Data for review
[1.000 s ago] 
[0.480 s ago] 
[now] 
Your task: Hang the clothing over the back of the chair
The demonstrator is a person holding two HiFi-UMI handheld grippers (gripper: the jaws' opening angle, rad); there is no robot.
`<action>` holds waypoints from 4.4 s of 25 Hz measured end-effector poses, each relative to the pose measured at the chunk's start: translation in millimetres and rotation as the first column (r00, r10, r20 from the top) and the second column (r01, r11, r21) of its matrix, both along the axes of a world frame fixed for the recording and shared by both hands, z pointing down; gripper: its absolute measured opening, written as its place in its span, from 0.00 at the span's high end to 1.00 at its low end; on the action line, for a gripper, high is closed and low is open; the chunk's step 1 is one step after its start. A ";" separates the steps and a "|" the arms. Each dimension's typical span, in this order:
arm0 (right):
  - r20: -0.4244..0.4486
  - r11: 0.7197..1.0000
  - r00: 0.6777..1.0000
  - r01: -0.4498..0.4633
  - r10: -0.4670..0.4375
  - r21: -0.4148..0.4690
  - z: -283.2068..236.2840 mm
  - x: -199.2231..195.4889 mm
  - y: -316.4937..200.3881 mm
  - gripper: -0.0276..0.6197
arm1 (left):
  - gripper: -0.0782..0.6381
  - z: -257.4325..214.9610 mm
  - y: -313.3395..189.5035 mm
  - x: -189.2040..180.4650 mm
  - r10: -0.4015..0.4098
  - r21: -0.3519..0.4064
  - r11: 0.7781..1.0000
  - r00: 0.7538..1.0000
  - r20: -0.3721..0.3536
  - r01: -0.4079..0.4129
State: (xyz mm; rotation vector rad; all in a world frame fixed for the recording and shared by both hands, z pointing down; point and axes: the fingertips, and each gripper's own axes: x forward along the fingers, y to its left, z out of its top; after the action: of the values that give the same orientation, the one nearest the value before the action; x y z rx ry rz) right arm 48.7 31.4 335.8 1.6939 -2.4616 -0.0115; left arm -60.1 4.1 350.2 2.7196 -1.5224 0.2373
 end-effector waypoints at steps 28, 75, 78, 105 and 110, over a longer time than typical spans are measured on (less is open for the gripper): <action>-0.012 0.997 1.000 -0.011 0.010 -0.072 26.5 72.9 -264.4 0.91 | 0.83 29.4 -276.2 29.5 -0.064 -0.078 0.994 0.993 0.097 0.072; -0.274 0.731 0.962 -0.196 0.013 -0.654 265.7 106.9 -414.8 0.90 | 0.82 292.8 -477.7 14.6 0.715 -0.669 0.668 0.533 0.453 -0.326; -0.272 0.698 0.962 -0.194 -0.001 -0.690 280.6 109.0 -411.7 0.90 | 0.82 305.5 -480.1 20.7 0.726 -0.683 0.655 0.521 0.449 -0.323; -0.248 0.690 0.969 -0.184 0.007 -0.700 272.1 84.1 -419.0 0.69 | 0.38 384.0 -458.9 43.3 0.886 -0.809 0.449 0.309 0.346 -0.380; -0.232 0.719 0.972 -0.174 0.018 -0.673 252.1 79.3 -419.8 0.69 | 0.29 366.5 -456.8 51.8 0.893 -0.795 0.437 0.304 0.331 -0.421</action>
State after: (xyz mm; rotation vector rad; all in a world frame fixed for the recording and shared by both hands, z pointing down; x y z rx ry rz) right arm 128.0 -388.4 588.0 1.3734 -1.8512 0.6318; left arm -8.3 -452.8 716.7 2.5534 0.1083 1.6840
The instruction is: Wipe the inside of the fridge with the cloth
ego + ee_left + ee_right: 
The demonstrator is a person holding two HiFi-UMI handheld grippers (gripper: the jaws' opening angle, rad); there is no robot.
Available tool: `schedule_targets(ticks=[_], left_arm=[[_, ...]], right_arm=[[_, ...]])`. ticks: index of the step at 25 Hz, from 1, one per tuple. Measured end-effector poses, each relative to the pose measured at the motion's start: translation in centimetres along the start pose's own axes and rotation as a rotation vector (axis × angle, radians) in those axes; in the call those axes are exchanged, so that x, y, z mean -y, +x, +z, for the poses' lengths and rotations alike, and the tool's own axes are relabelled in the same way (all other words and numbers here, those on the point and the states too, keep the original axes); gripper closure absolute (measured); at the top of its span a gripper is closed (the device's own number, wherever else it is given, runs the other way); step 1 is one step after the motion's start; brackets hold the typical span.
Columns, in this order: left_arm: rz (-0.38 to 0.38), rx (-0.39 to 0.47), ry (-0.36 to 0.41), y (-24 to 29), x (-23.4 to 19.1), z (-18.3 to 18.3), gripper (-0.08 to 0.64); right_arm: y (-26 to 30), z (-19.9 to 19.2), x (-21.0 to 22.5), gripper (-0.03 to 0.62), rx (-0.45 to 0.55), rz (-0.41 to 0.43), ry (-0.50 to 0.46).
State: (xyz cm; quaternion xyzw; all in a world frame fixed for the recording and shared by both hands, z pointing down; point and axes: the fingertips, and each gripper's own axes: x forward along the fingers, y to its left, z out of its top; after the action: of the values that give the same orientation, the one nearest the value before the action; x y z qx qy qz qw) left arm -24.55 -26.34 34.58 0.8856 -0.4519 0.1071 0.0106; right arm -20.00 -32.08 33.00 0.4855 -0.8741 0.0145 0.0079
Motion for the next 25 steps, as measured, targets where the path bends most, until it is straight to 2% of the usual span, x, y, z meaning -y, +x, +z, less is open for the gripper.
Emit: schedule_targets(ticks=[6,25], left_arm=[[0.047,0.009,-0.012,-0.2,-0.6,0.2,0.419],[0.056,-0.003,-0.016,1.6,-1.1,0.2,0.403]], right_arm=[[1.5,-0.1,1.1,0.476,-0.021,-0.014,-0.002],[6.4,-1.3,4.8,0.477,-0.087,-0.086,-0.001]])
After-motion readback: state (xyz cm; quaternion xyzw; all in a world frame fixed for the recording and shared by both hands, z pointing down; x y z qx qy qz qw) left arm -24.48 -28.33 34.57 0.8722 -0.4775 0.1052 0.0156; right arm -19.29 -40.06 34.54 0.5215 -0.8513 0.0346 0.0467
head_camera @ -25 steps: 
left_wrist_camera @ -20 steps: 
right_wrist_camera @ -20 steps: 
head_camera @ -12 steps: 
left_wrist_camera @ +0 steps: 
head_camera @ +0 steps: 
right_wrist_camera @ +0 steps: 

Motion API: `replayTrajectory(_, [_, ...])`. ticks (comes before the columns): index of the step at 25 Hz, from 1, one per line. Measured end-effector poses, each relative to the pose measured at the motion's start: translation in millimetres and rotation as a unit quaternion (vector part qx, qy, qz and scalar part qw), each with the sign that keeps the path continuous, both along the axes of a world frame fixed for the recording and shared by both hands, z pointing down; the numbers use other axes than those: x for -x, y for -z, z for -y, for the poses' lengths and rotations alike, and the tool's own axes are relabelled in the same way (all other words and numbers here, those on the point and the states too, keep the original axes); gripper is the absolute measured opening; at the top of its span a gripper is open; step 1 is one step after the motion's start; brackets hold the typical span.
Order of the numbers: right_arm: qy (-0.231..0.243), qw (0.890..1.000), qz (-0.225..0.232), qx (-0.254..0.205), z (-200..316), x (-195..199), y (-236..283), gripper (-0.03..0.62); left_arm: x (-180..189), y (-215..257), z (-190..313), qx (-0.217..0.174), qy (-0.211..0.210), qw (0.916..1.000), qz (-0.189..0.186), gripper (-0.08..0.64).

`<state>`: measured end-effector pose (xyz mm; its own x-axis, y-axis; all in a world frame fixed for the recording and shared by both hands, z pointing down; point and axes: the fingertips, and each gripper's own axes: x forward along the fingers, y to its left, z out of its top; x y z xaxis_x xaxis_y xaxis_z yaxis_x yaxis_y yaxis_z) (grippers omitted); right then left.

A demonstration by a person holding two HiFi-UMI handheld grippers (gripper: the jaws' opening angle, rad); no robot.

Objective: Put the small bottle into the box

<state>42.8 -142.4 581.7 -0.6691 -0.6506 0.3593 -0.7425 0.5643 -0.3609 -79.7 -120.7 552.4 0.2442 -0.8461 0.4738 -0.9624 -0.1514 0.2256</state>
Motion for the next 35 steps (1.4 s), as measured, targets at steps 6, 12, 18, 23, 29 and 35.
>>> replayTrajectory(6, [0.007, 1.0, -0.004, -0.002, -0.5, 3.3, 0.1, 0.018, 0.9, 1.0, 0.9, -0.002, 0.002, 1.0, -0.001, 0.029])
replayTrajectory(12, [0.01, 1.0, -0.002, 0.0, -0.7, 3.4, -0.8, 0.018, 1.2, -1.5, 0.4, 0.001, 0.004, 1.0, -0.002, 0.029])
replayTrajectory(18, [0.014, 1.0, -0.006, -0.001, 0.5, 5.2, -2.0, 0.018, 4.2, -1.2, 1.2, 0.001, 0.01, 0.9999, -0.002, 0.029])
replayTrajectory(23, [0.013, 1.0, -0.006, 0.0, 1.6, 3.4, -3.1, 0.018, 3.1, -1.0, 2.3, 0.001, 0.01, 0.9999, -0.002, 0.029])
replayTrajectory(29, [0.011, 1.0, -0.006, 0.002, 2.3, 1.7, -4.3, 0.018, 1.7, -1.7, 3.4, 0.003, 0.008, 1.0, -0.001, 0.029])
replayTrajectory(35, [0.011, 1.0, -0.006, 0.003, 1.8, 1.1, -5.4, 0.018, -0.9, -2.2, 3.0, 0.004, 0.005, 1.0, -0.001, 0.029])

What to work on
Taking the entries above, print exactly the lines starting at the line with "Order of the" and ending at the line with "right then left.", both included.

Response to the task
Order of the numbers: right_arm: qy (-0.231..0.243), qw (0.890..1.000), qz (-0.225..0.232), qx (-0.254..0.205), z (-200..316), x (-195..199), y (-236..283), gripper (-0.03..0.62); left_arm: x (-180..189), y (-215..257), z (-190..313), qx (-0.217..0.174), qy (-0.211..0.210), qw (0.916..1.000), qz (-0.189..0.186), gripper (-0.08..0.64).

`<state>`: measured end-effector pose (xyz mm; its own x-axis, y-axis; all in a world frame fixed for the recording and shared by both hands, z pointing down; point and axes: the fingertips, and each gripper's own axes: x forward along the fingers, y to its left, z out of its top; x y z xaxis_x xaxis_y xaxis_z yaxis_x yaxis_y yaxis_z) (grippers omitted); right then left.

The answer contains nothing further.